After months of observation, I’ve noticed three signals that consistently show up before a token takes off:
When a token successfully migrates from pump.fun to Raydium, it’s a proof that enough people cared to push it past the bonding curve threshold as long as its not bundled (price action and many wallets controlled by one entity) so it needs to be organic and enough time has to pass in order for that token/attention worthy event to spread in the social media.
The number of unique holders should keep climbing even after the initial hype wave. Sustained growth means the story is spreading beyond the first wave of speculators.
The event or reason of that token existence needs to be sustainable It needs to be relevant tomorrow again or even larger.

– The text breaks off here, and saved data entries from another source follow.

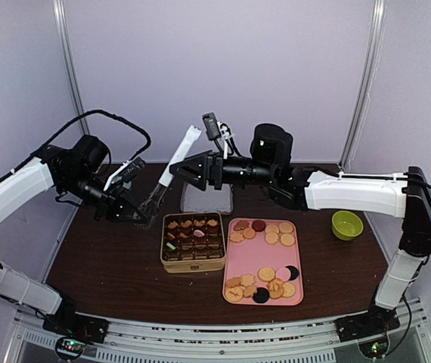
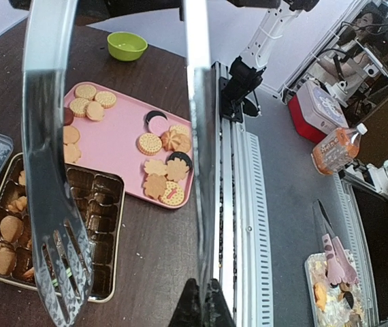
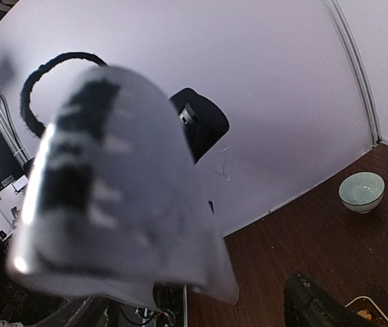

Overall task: Pack the cookies
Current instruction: Pass from the left arm to the right

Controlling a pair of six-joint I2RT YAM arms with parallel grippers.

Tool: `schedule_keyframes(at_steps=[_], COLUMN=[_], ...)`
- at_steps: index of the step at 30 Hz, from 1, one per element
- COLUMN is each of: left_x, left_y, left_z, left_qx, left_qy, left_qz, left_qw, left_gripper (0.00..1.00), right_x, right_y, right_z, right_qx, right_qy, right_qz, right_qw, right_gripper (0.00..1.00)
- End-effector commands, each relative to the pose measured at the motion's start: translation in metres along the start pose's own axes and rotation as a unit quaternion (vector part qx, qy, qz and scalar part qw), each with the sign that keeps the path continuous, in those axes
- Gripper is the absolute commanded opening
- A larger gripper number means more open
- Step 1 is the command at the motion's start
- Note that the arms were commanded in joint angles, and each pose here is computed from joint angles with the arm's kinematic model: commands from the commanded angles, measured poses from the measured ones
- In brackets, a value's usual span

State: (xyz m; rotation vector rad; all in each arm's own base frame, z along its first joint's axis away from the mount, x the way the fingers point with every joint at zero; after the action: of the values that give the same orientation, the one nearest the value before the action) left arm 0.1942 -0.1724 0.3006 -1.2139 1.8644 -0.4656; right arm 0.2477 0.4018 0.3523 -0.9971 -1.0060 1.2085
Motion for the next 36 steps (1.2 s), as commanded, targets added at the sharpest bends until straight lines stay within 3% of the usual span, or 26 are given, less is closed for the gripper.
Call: schedule_keyframes(at_steps=[1,15,20,28,36], left_x=[-0.006,-0.006,-0.006,-0.005,-0.005], left_y=[-0.006,-0.007,-0.003,-0.002,-0.002], left_z=[-0.007,-0.006,-0.006,-0.005,-0.005], left_qx=[0.038,0.044,0.042,0.037,0.039], left_qy=[-0.008,-0.008,-0.008,-0.009,-0.011], left_qz=[-0.010,-0.009,-0.003,0.001,0.005], left_qw=[0.999,0.999,0.999,0.999,0.999], left_gripper=[0.00,0.00,0.00,0.00,0.00], right_x=[0.003,0.019,0.012,0.015,0.016], right_y=[-0.012,-0.010,-0.020,-0.017,-0.015], right_z=[0.005,0.002,-0.003,-0.004,-0.002], right_qx=[0.016,0.060,0.065,0.055,0.045], right_qy=[-0.048,-0.108,-0.117,-0.117,-0.120], right_qz=[-0.035,-0.044,-0.055,-0.003,0.033], right_qw=[0.998,0.991,0.989,0.992,0.991], right_gripper=[0.79,0.62,0.65,0.61,0.49])
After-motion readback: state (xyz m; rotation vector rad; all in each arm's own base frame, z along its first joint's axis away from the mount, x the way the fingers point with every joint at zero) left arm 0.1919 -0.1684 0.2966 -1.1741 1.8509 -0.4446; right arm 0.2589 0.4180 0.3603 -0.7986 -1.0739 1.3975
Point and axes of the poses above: each gripper's point midway between its finger pads, its own x axis out along the fingers, its own z axis along the line the jaws close on, y = z × x, the point moved 8 cm from there along -x, back along the fingers, and after that the axes turned 13 degrees about -x, right-handed, at the moved point
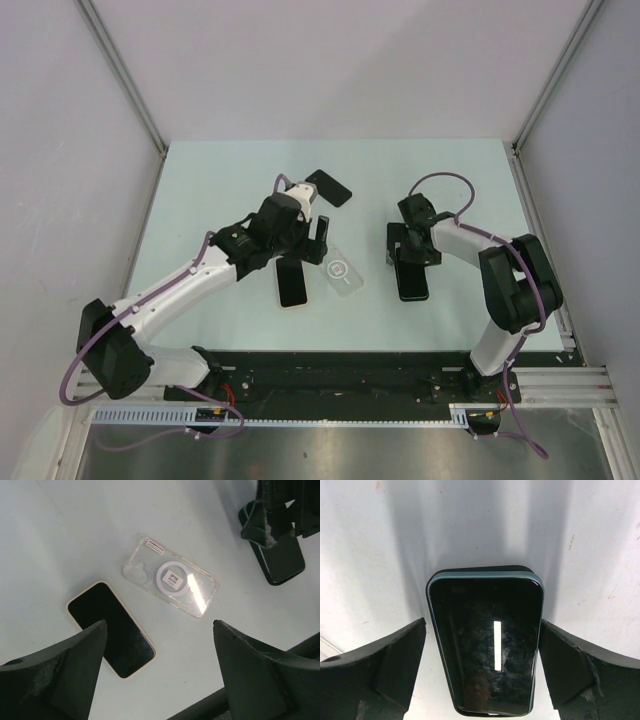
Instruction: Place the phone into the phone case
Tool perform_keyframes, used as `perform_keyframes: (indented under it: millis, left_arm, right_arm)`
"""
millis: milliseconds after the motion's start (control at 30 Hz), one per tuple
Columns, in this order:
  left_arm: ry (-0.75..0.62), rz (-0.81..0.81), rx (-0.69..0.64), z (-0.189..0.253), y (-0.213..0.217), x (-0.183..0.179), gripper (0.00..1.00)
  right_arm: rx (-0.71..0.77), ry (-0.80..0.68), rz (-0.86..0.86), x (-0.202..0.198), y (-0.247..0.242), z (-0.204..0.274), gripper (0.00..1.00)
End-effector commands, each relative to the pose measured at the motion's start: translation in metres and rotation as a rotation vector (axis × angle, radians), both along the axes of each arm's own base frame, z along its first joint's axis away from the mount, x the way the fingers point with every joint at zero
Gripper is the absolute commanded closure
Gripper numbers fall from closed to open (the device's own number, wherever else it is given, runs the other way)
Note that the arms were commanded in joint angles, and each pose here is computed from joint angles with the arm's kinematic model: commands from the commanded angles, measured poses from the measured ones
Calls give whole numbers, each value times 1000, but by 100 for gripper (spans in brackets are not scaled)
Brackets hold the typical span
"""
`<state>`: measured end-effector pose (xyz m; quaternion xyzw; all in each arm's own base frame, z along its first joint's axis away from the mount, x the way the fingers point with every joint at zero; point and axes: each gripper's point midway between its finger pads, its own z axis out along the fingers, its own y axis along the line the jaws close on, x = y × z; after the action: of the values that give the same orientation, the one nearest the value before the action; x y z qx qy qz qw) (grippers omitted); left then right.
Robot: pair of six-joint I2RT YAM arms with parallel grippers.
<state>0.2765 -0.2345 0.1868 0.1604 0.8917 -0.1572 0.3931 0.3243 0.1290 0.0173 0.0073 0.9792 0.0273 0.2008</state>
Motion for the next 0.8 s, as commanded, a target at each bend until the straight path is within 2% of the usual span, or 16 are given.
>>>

If not, these trenchers don’t even spend their time.
So it’s all about reading the media and the people. When all three signals align? I don’t know maybe it’s how some people win but the one thing I am sure is it’s just whoever’s awake at the right minute and acting without any logical intensions. This is not financial advice. I’m just a guy who spends too much time watching numbers go up and down. Do your own research, manage your risk, and never bet more than you can afford to lose.